Published / Last Updated on 28/11/2022

In July 2021, the Financial Conduct Authority published that nearly £2.3m had been stolen in pension scams for the period January 2021 through to May 2021, that’s nearly £500,000 per month.  The average victim loses around £50,000.  This was during the pandemic and the trend continues today with fraudsters ‘preying’ on those struggling with the cost-of-living crisis.

Signs of a Pension Scam

  • You are contacted ‘out of the blue’ i.e., a cold call.  Cold calling about pensions has been illegal in the UK since January 2019.
  • If they use phrases like 'pension liberation', 'loan', 'loophole', ‘pension advance', ‘early access pension’ or 'pension cashback' then be warned.
  • Promises of better returns.
  • Release cash from a pension before the age of 55, with no mention of the HMRC tax bill that can arise given it is an unauthorised payment (against Tax law) in most cases.
  • High-pressure sales tactics.
  • ‘Buy Now Whilst Stocks Last’ offers to get the best deal.
  • Using couriers to send documents, who then wait until you have signed the forms.
  • Too good to be true investments, high-risk investments, overseas investments e.g., a new hotel complex in the Caribbean, a new rail/seaport development in Spain, all unregulated with no consumer protection.

Combating Pension Scams

Your existing pension scheme provider has now been made responsible for due diligence on where your pension scheme is being transferred to.  There has always been a collective responsibility but now your existing pension scheme will be held financially responsible if it allows a transfer out and is a scam.

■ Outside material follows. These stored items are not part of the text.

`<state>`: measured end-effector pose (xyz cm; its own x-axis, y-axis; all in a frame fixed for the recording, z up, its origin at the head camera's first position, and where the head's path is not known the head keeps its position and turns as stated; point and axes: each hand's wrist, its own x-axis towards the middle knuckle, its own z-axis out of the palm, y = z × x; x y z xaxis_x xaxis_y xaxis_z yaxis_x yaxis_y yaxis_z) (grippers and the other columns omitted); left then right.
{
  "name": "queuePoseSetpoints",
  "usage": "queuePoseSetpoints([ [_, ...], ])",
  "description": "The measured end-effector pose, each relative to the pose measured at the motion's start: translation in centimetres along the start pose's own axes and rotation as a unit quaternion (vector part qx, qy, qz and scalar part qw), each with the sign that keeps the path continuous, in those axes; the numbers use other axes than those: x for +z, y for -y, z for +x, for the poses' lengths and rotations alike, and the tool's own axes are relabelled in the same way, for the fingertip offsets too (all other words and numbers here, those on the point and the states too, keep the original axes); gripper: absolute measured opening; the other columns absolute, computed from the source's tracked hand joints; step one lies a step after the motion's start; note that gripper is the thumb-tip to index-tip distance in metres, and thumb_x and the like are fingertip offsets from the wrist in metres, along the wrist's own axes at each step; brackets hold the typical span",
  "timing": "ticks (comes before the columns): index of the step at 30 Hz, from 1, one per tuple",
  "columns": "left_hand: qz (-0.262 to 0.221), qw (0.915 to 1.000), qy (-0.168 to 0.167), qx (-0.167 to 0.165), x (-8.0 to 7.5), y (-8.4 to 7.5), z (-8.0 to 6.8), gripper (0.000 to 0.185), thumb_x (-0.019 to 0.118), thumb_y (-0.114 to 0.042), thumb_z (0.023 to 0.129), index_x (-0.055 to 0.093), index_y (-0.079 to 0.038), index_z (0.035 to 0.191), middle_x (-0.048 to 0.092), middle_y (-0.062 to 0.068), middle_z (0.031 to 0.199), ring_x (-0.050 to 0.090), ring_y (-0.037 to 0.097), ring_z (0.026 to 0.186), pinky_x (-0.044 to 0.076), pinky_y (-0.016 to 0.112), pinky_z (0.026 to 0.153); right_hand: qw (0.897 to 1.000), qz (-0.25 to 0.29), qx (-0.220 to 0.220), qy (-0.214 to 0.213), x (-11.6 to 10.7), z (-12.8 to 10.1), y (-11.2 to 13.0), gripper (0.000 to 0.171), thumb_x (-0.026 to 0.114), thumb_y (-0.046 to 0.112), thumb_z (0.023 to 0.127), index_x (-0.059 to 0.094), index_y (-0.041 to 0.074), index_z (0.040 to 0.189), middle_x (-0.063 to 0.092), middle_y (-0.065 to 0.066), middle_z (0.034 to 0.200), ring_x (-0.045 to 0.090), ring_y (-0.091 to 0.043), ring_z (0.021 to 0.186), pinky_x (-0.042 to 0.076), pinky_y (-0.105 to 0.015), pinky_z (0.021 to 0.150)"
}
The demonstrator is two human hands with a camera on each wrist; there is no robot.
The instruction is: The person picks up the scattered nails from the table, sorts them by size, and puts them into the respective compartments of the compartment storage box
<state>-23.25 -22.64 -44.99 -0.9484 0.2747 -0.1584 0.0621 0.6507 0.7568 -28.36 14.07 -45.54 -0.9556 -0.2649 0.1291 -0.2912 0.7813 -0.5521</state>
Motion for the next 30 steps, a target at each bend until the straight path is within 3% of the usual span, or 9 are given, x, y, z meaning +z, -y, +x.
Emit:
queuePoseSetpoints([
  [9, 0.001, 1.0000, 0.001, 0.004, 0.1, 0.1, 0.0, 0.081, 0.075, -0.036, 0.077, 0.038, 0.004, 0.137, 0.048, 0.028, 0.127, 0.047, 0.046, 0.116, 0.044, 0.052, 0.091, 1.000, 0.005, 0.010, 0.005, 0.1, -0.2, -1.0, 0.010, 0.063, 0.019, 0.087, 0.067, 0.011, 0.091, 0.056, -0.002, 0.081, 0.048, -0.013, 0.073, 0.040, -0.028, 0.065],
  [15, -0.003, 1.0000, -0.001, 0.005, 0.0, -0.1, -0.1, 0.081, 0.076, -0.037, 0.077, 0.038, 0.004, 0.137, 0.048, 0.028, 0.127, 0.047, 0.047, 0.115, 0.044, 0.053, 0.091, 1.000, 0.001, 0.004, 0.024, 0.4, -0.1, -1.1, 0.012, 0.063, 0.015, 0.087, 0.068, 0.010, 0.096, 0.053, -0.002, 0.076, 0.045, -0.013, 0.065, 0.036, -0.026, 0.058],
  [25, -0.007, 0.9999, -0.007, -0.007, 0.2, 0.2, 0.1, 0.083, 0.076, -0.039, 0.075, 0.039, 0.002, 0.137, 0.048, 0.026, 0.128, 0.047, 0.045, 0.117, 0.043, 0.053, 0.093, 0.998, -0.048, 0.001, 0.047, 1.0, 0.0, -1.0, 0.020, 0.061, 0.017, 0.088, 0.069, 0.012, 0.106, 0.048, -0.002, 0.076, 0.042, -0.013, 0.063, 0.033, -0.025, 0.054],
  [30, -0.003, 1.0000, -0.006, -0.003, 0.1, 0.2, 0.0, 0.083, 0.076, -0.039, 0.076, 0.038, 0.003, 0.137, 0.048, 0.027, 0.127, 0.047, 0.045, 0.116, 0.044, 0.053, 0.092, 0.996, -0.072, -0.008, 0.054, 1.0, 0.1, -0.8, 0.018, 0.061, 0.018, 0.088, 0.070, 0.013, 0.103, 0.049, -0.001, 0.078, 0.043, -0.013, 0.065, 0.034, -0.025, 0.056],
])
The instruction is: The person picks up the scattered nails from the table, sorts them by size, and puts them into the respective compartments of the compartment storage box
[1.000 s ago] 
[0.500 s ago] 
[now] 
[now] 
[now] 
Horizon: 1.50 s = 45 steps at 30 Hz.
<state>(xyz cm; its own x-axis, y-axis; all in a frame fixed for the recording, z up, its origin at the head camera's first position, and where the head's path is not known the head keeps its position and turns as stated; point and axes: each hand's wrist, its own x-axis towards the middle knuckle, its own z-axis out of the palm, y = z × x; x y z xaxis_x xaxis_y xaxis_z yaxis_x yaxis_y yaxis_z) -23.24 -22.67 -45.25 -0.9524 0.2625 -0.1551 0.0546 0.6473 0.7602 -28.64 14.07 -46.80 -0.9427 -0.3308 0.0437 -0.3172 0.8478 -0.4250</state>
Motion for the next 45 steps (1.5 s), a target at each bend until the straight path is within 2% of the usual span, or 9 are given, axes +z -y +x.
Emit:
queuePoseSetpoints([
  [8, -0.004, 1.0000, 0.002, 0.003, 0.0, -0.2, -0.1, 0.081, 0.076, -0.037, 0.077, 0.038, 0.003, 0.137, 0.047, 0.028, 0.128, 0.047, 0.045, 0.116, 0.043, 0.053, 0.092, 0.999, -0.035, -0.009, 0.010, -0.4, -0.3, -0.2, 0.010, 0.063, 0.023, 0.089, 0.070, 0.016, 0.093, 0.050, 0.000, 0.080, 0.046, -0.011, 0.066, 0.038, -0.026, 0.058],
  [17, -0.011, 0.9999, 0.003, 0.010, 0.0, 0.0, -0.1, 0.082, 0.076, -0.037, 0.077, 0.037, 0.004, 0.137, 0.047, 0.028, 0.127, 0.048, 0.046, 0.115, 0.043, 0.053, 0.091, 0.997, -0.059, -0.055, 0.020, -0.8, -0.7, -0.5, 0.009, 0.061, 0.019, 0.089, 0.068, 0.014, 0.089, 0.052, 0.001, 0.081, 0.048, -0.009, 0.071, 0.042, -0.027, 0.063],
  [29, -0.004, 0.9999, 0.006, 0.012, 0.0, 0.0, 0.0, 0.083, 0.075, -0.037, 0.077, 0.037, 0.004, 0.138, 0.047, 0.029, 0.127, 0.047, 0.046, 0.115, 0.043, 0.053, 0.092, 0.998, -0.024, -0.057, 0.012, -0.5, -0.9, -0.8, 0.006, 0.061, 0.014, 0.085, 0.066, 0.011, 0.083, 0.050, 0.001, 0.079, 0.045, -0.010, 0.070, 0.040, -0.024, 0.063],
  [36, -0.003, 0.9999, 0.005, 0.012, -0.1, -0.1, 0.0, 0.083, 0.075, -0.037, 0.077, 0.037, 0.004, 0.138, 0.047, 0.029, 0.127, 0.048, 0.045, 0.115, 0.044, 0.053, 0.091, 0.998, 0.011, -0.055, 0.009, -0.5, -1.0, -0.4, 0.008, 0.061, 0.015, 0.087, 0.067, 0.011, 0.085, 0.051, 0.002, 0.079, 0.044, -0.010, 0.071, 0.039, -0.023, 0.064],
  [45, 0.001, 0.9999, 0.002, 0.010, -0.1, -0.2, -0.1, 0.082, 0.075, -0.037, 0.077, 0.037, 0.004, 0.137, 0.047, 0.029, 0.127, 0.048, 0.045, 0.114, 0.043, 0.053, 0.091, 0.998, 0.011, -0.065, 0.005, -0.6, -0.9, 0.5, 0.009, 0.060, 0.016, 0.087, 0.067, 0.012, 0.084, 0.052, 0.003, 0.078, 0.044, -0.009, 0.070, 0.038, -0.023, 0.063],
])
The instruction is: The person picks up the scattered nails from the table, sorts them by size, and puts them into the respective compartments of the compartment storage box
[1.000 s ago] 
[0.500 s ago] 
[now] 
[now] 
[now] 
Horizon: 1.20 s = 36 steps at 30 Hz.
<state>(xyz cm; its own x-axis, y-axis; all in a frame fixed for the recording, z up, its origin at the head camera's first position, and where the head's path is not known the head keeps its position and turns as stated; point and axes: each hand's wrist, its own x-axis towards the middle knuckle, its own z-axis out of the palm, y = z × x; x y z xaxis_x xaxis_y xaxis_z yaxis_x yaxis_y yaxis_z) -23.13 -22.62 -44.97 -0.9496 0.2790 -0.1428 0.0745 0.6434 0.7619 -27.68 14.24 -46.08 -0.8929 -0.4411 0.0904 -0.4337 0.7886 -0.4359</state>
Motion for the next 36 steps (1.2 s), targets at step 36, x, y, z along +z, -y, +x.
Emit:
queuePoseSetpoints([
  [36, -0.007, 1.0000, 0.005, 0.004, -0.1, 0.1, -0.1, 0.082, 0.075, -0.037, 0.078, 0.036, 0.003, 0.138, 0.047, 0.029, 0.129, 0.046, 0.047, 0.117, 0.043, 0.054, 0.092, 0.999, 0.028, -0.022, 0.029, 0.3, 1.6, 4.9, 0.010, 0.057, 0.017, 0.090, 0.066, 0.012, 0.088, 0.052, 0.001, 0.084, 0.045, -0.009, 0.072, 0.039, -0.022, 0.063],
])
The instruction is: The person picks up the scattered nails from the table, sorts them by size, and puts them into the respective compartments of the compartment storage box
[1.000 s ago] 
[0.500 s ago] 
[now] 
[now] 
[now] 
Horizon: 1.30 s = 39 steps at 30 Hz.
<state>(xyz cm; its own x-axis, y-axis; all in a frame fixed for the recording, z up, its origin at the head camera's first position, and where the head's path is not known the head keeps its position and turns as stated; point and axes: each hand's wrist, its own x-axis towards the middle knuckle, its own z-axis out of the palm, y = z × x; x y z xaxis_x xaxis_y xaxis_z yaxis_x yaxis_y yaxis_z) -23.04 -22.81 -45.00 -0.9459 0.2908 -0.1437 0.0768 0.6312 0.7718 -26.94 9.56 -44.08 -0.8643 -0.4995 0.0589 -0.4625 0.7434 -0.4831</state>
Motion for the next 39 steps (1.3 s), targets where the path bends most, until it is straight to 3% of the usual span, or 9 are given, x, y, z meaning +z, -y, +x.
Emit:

Pension Fraud Questionnaire

Pension providers are increasingly issuing pension scam or fraud questionnaires when a request for a transfer is made.  There are several automatic flags that pension providers look for such as:

  • Is a UK FCA registered and regulated financial adviser involved?
  • Is the proposed pension scheme that you wish to transfer registered with HMRC?
  • Are you overseas?
  • Is the new pension funding investing overseas? 
  • And many more.

The types of questions asked will be along the lines of:

  • What is the reason for transfer?
  • Can your existing pension scheme offer you the options that are allegedly offered by new pension?
  • How were you contacted?
  • Are you being rushed into a quick decision?
  • Was a courier used?
  • Has all communication been by email, telephone, and text?
  • Have you been told you can access your pension before age 55?
  • Is there any bonus, commission, or cash incentive to transfer?
  • Are there unusual or ‘clever dick’ tax savings proposed?
  • Is your pension moving overseas?
  • Have charges, fees and commissions been disclosed?
  • Have charges, fees and commissions been compared to your existing pension?
  • Is a financial adviser involved?
  • Is the financial adviser registered, authorised, and regulated in the UK?

Your existing pension scheme provider may block any transfer until they are satisfied that the transfer and the new scheme are legitimate.